The cross is laid on every Christian. The first Christ suffering which every man must experience is the call to abandon the attachments of this world. It is that dying of the old man which is the result of his encounter with Christ. As we embark upon discipleship we surrender ourselves to Christ in union with his death-we give over our lives to death. Thus it begins; the cross is not the terrible end to an otherwise god fearing and happy life, but it meets us at the beginning of our communion with Christ. When Christ calls a man, he bids him come and die. It may be a death like that of the first disciples who had to leave home and work to follow him, or it may be a death like Luther’s, who had to leave the monastery and go out into the world. But it is the same death every time death in Jesus Christ, the death of the old man at his call.
— Dietrich Bonhoeffer
From The Cost of Discipleship (New York: MacMillan Publishing Co., Inc., 1937), 99.

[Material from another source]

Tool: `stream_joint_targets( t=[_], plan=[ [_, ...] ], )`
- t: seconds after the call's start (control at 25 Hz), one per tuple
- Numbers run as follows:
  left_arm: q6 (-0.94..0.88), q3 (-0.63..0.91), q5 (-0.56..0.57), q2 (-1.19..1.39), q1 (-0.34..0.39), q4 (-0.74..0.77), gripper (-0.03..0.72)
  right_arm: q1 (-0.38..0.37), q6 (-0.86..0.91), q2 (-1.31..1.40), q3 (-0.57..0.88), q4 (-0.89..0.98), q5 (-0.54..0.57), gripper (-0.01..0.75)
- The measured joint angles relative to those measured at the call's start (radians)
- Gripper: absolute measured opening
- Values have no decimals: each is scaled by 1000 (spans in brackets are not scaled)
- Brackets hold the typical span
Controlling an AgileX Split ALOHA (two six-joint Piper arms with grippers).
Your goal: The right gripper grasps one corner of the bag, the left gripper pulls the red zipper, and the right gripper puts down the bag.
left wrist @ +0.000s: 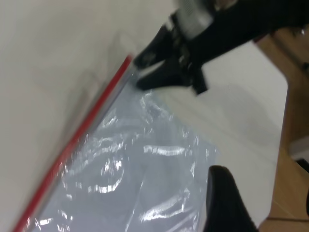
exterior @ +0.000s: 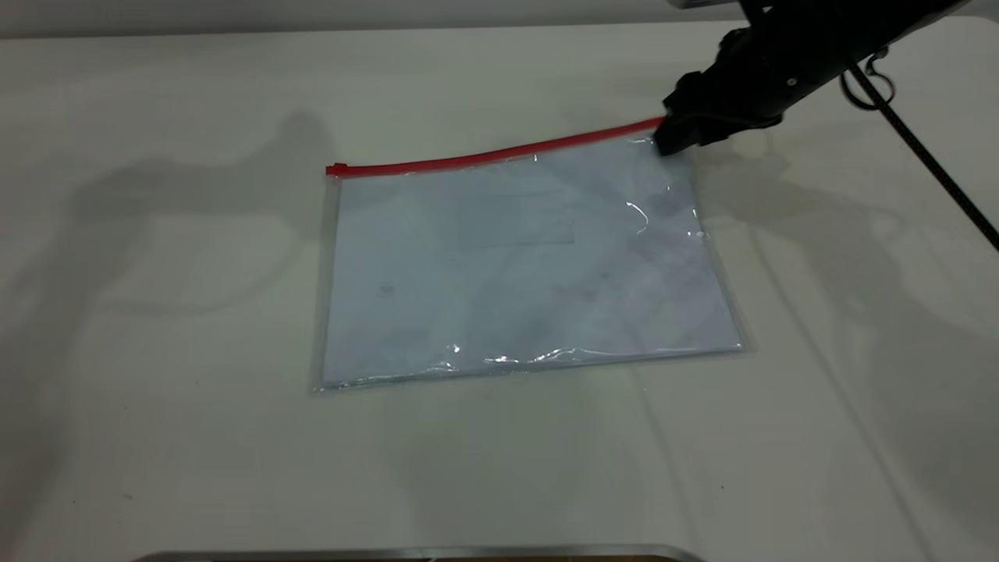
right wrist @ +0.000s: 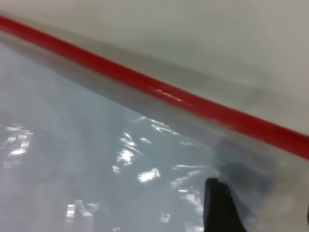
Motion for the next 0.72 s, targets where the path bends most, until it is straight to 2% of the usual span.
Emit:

Dietrich Bonhoeffer reminds us that Jesus Christ bids us to take up the cross daily and follow Him. Those who follow the Christ put away the old self, put on the new man created in Christ. They engage in the mortification of the flesh. The end of Christianity is union with Christ and that union is never a tragic loss in putting to death sinful fleshly passions but being reborn into a newness of life. It is the transformation of ourselves into the likeness of the Christ.
Dietrich Bonhoeffer (1906-1945) was a Lutheran pastor and theologian. Bonhoeffer with Martin Niemöeller and others joined in opposition against Nazi incursion into the church in Germany. He was arrested and imprisoned in a Nazi concentration camp for the charge of smuggling fourteen Jews into Switzerland. He was executed at the age of 39 years old. Writings smuggled out of the concentration camp posthumously published as Letters and Papers from Prison profoundly influenced many Christians. Despite there being troubling elements to Bonhoeffer’s theology, his commitment to Christian piety and opposition to the dark forces in his day is something to admire.

This perfectly aligns with this morning’s sermon. In part, it was said, “The Potter’s wheel, the refining fire, the crucible…these are not seasons of the Christian life, these ARE the Christian life.”